Через два дня, закончив кое-какие попутные дела, мы выехали домой. К тестю я так и не сходил: просто не мог. Письмо опустил в почтовый ящик.
Глава шестая
СИГНАЛ БЕДСТВИЯ
Дома у нас я застал Лизу с маленьким Яшкой. Марфенька и Христина пригласили ее погостить, пока не возвратится «Альбатрос». Что-то в этот раз Лиза очень беспокоилась за Фому.

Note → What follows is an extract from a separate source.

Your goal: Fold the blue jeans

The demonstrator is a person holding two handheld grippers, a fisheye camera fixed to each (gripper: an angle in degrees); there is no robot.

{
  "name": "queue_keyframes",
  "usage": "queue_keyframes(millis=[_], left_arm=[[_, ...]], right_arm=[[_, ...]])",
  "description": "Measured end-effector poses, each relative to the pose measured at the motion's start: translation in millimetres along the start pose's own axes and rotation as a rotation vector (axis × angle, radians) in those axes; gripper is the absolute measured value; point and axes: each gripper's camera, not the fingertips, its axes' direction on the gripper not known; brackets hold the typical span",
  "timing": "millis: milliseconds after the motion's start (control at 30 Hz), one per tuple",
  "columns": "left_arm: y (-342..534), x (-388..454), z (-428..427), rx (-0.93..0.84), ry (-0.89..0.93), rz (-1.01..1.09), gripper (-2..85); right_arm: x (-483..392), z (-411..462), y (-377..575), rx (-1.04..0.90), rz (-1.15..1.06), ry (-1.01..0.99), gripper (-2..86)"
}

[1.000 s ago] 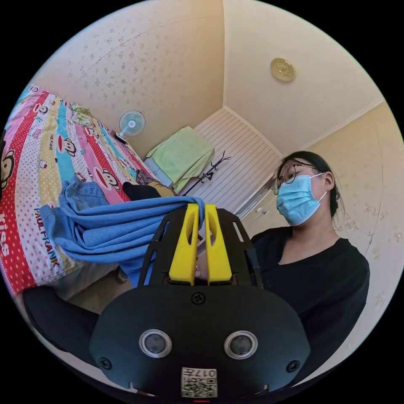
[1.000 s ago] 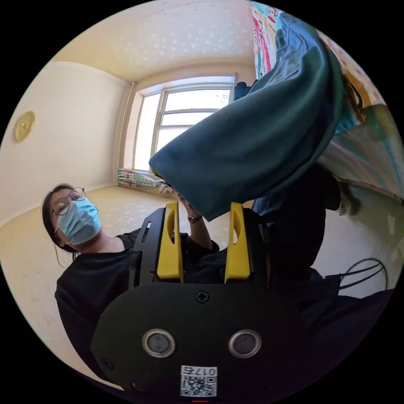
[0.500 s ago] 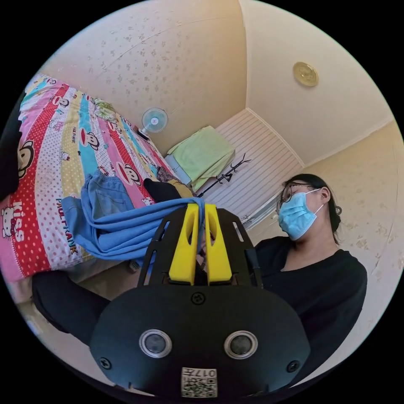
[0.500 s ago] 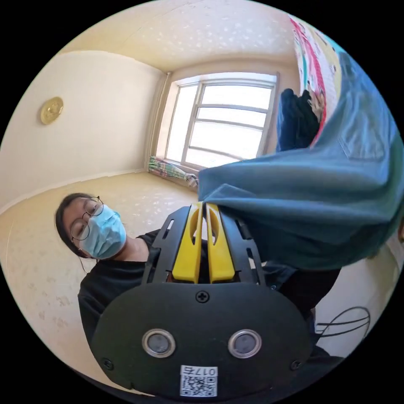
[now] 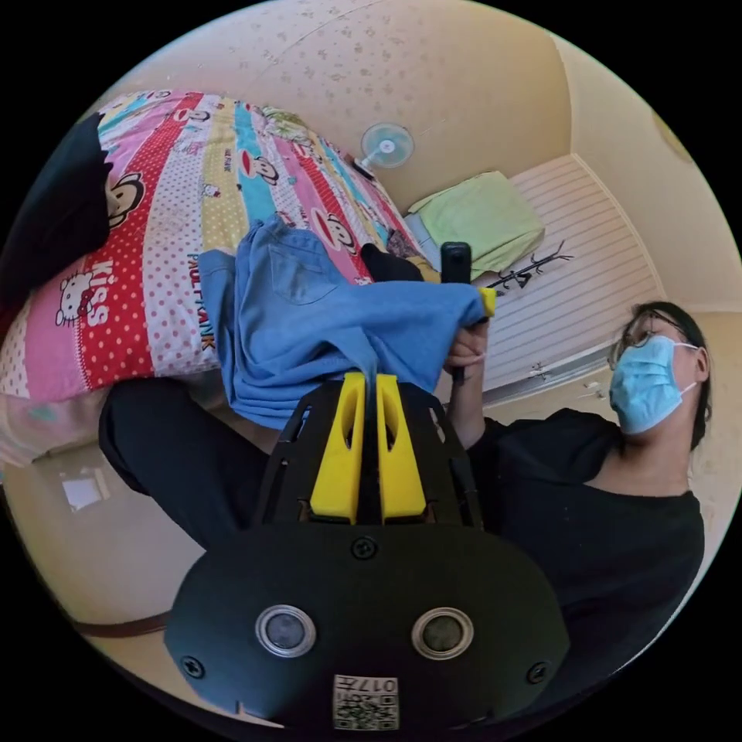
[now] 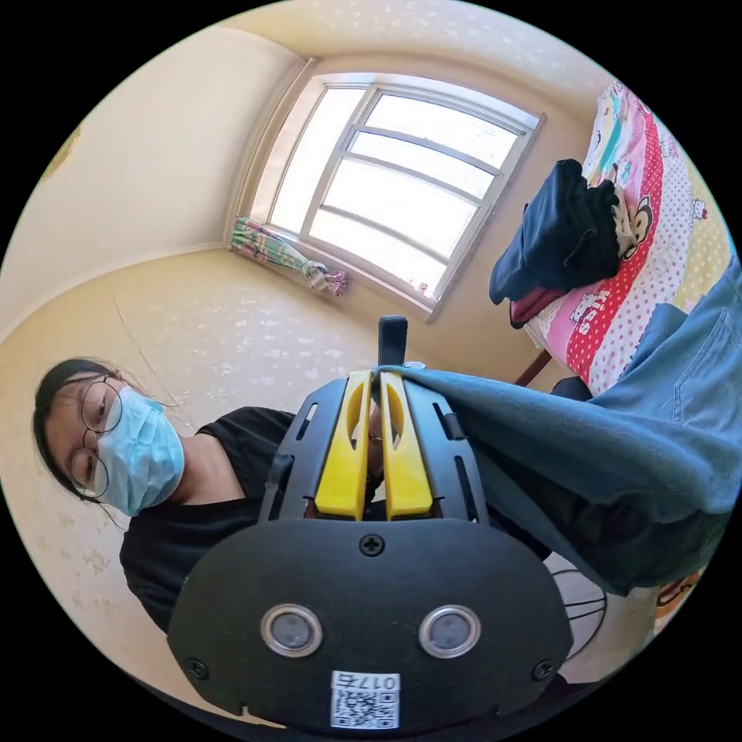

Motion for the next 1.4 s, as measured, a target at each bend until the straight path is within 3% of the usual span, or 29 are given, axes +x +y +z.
queue_keyframes(millis=[67,233,300,500,600,700,767,833,900,967,1033,1100,1200,1267,1333,1400], left_arm=[[-6,-9,6,-0.017,-0.024,-0.021,-0.1],[-37,-26,25,0.027,0.272,0.072,-0.5],[-50,-38,37,-0.005,0.354,0.075,-0.5],[-73,-100,44,0.081,0.8,0.006,-0.6],[-84,-105,39,0.055,0.809,0.01,-0.7],[-86,-127,9,0.225,0.929,-0.02,-0.7],[-86,-146,-10,0.338,1.054,-0.061,-0.7],[-94,-154,-28,0.329,1.058,-0.075,-0.7],[-98,-160,-45,0.378,1.108,-0.089,-0.7],[-103,-170,-59,0.405,1.205,-0.103,-0.7],[-106,-172,-89,0.39,1.203,-0.055,-0.7],[-104,-170,-111,0.355,1.164,-0.01,-0.7],[-93,-174,-135,0.345,1.227,0.019,-0.7],[-85,-178,-147,0.358,1.281,0.027,-0.7],[-72,-185,-161,0.368,1.312,0.013,-0.7],[-64,-188,-168,0.364,1.321,-0.002,-0.7]], right_arm=[[-8,7,0,-0.017,-0.008,0.05,2.8],[-26,43,3,-0.148,0.003,0.186,5.1],[-25,62,7,-0.2,0.056,0.324,6.6],[-27,39,38,-0.082,0.104,0.357,8.1],[-20,40,48,-0.069,0.153,0.432,7.1],[-26,32,58,-0.029,0.161,0.495,3.6],[-26,25,67,-0.018,0.159,0.446,2.3],[-16,23,76,-0.037,0.183,0.364,1.5],[2,38,85,-0.234,0.212,0.13,0.9],[2,46,95,-0.259,0.201,0.026,0.9],[-11,36,98,-0.226,0.152,0.039,1.0],[-37,-13,94,-0.047,0.081,0.16,1.6],[-59,-83,90,0.175,0.058,0.36,3.5],[-59,-110,85,0.216,0.087,0.452,5.2],[-50,-128,79,0.236,0.139,0.472,6.7],[-32,-138,72,0.244,0.165,0.347,7.8]])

Все очень мне обрадовались. Крику, смеху, поцелуям не было конца. Даже Яшка мне улыбнулся. К моему удивлению, Марфенька очень с ним подружилась. Днем, когда Лиза с Христиной уходили на работу, Яшку оставляли с Марфенькой. Она сама пеленала его, пела ему песни, а когда он засыпал, осторожно укладывала на подушку к стенке.
Тотчас накрыли круглый стол, придвинули его к Марфенькиной постели. Мы пили чай с пирогами и обменивались новостями.
Я передал с подробностями о нашем посещении президента Академии наук. Когда я рассказывал, как попросился к нему в машину, Марфенька хохотала до слез. Потом долго гадали, оставят Мальшета директором или нет. Марфенька почему-то думала, что его снимут, а мы все были уверены, что оставят.
Потом пришел Филипп. Он уже поговорил с Турышевым и Барабашем. Пришлось (несколько более сдержанно) передать ему мой разговор с президентом. Он выслушал. Но вообще казался более вялым, чем обычно... Я бы сказал даже – апатичным.
Он все поглядывал на маленького Яшку. Тот его явно отличал: улыбался и тянулся к нему. Мальшет взял его на руки, и не вверх ногами, а как следует.
– Вам надо жениться, и у вас будет такой!– посоветовала Марфенька так непринужденно, что я почти не ощутил неловкости.
– Пора, скоро тридцать лет,– спокойно согласился Мальшет.– Может, ты меня сосватаешь?
Лизонька не слышала разговора о сватовстве. Она стояла у барометра, лицо ее было напряженно.
– Падает...– проговорила она со вздохом.– Вы знаете, все время падает...
– Сейчас переговаривались с «Альбатросом»,– сообщил Мальшет,– дали распоряжение срочно возвращаться.
– До бури не успеют,– расстроенно заметила Лизонька.
– Фома – опытный капитан,– успокаивающе сказал Мальшет.
Пришли Турышев, Барабаш, Сережа Зиновеев, а потом еще несколько сотрудников обсерватории. Все были очень довольны, что хоть Аякса не оставят директором. Он так и не вступил в должность, потому что Мальшет отказался сдать ему дела. Немного посмеялись над его явным разочарованием. Ему уже, конечно, сообщили, что президент отказался утвердить его. Аякс сказал: это к лучшему, так как он возвращается в Москву.